In the absence of such an adjustment, the activity of the treatment will be considered illegal.
the legal basis for The transfer of data to countries outside the EU
The Privacy Shield was not, however, the only way to make lawful the transfer of personal data from the Eu to the United States. In this regard, it is necessary to bear in mind what is expected from the entire chapter V of GDPR, which is responsible for regulating the transfers of data to third countries”, i.e. all the states outside the eu that do not apply to the GDPR.In particular, art. 44 GDPR provides that any transfer of personal data to a third country or an international organisation may only take place if it is adhered to at least one of the conditions referred to in art. 45 and following articles, namely:
In the presence of an adequacy decision by the European Commission. In particular, according to the provisions of art. 45 GDPR, the transfer is allowed “if the Commission has decided that the third country ensures an adequate level of protection”. In this case, was, however, the Privacy Shield, which, as seen earlier, with the decision 1250/2016, the European Commission had considered it appropriate to ensure an adequate level of protection.
The third country has provided the appropriate guarantees , but only on the condition that the interested parties have legally enforceable rights and means of effective remedy (art. 46 GDPR). In this regard, they constitute “appropriate safeguards”, and are therefore appropriate to ensure the lawfulness of the transfer, c's.d. Standard contractual clauses (SCC) or standard contractual clauses adopted by the European Commission with the aim to constrain the subject to which are transferred the data to adopt appropriate safeguards on the data subject of the transfer. In this regard, it should be noted that the decision of the European Commission on Standard Contractual Clauses had been placed before the Court of Justice, without which, however, it was invalidated. Therefore, they may still constitute an appropriate legal basis for the transfer.
In the presence of binding corporate rules, i.e., clauses that secure the principles and rules of conduct that must be observed between companies belonging to the same group of companies (Binding Corporate Rules), and with offices both in europe and beyond. In addition to the assumptions mentioned above, the art. 49 GDPR also includes the hypothesis residual in which the data transfer may, however, be considered lawful. In particular, reference is made to the case where the data subject has given his free consent and explicit. In this case, however, for the purposes of the validity of the consent, the data subject must be properly and previously informed of the risks of the transfer and the absence of guarantees of observance of the rights recognized in the GDPR.

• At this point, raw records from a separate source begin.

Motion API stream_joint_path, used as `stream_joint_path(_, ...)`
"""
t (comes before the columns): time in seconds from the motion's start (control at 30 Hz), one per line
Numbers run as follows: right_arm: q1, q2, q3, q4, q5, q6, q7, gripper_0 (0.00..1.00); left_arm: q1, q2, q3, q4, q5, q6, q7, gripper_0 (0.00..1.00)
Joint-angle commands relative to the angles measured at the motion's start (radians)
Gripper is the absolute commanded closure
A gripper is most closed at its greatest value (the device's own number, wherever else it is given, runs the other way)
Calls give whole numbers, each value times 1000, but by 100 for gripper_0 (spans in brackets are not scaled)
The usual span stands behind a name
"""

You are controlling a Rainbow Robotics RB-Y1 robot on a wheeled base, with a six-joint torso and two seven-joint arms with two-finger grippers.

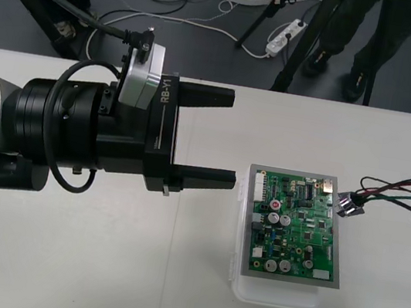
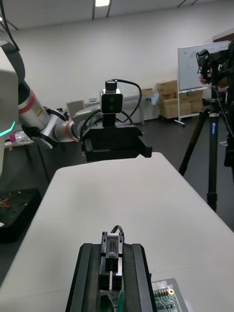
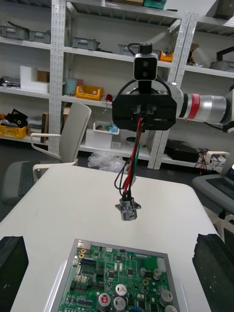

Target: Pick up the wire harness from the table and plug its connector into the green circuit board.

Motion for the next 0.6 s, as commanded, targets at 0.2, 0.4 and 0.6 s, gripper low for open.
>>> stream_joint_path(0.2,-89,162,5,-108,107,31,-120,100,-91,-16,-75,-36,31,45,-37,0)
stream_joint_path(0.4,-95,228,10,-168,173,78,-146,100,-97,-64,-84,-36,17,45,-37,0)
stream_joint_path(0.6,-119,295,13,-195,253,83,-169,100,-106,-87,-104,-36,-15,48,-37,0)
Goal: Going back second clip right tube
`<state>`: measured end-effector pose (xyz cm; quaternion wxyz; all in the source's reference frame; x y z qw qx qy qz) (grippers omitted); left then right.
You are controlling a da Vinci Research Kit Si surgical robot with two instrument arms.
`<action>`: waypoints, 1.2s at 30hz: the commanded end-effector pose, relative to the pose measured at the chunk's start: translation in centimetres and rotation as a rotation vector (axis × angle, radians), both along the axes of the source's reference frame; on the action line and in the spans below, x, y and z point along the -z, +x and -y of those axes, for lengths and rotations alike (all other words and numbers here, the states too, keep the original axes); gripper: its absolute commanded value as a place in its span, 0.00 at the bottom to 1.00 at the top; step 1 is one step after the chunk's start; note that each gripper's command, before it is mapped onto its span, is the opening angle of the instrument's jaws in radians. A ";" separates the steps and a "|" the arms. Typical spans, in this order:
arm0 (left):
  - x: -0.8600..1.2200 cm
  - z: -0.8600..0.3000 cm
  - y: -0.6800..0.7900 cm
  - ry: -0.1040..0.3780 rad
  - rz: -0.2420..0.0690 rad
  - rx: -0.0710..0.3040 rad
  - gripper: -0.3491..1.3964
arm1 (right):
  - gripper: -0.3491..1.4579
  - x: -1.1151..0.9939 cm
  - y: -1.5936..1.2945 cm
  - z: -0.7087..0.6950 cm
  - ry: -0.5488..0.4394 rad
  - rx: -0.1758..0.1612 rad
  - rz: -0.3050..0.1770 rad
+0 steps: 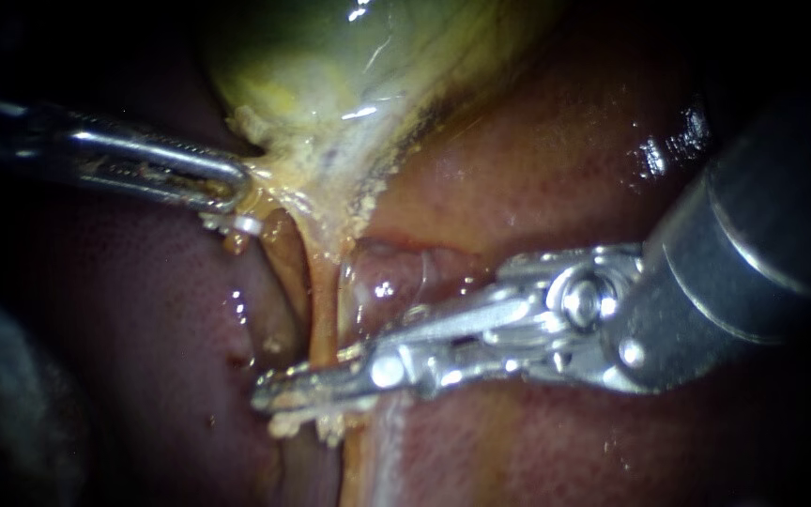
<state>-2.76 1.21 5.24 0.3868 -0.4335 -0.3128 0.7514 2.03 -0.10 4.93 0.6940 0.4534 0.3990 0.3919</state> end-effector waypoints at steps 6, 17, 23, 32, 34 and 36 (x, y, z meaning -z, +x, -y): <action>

operational Solutions to the current state
As we have seen, the Judgment of the Court of Justice's scope is very wide as it involves a large number of american Companies that were originally based on data transfers from the EU on the Privacy Shield.Therefore, considering such a circumstance, the competent authorities must grant a reasonable period of time to the companies involved to regularise its position.
In this time, all the Italian and European companies that relied on the Privacy Shield to ensure the lawfulness of data transfer to the USA will have to face the consequences of that decision.
in this regard, the first step will be to evaluate the service providers that you use and that assume the role of Responsible of the Treatment ex art. 28 GDPR, to verify if they result in transfers of data to the United States on the basis of the Privacy Shield.
In this case, it is also important to check if such transfers would be based on other tools, such as standard contractual clauses or binding corporate rules. In the absence, it will be necessary to arrange an additional warranty, but also, for example, between those provided for in art. 49 GDPR.